_DATA EXTRACT:_
§ §

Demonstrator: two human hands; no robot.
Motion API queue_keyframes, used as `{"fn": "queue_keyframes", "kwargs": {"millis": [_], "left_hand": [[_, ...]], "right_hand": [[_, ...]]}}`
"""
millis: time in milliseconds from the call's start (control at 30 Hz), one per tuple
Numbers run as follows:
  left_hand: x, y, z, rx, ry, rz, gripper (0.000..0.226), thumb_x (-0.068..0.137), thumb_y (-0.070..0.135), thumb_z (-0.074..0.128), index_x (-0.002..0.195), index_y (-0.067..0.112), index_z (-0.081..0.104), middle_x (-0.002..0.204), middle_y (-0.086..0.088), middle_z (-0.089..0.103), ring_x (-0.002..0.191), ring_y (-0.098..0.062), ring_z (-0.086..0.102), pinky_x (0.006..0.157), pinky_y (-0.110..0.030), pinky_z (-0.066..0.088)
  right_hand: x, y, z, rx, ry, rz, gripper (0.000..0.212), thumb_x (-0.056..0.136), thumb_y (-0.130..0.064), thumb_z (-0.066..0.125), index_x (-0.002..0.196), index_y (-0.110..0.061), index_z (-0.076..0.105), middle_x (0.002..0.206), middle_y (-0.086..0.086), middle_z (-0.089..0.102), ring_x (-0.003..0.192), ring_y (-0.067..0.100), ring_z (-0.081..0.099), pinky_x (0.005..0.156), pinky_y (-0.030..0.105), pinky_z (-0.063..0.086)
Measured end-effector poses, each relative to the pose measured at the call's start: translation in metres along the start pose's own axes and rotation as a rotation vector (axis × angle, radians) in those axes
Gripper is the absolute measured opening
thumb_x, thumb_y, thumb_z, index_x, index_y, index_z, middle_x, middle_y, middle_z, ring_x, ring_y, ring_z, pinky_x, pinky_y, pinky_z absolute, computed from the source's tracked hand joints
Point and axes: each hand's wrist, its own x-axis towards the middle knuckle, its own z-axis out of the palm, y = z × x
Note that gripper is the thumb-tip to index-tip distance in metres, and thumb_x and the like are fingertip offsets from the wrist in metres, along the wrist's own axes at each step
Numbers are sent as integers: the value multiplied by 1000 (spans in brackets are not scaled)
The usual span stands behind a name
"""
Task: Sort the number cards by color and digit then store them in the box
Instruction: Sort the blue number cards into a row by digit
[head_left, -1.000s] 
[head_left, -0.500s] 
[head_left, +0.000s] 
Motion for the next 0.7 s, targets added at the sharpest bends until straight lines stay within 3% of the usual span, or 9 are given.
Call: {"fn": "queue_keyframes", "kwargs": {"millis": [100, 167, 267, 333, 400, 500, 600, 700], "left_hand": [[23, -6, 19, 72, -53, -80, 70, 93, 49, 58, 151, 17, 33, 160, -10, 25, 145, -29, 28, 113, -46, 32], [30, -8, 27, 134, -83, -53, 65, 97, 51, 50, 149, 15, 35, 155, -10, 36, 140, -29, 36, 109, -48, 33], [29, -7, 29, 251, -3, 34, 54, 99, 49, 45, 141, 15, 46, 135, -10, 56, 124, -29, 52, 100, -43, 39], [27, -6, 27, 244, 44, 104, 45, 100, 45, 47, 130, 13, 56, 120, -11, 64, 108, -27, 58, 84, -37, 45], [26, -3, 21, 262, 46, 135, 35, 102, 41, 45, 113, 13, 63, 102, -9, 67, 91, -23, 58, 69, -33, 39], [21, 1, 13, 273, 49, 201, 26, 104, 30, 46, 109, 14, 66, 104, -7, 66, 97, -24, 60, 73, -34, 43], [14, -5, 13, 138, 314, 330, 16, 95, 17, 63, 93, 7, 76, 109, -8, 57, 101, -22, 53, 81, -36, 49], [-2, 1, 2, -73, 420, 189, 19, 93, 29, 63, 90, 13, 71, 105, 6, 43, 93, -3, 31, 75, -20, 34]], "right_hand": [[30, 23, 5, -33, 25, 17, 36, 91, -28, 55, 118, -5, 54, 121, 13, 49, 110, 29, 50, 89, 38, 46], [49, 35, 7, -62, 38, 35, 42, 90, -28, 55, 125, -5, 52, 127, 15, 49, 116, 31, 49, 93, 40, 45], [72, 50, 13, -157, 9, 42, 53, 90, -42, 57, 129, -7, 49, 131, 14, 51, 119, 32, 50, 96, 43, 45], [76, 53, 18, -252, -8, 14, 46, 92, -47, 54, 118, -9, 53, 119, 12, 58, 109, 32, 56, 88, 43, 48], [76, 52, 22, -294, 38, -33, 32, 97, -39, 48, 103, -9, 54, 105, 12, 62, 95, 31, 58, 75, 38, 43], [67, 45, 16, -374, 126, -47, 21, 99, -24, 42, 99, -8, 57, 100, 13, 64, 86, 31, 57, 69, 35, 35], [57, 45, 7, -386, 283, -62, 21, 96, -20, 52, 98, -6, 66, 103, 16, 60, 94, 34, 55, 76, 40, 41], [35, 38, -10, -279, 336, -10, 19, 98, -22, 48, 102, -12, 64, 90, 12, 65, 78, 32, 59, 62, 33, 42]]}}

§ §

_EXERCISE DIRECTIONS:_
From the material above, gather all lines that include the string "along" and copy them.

_ANSWER AREA:_
Measured end-effector poses, each relative to the pose measured at the call's start: translation in metres along the start pose's own axes and rotation as a rotation vector (axis × angle, radians) in those axes
Note that gripper is the thumb-tip to index-tip distance in metres, and thumb_x and the like are fingertip offsets from the wrist in metres, along the wrist's own axes at each step

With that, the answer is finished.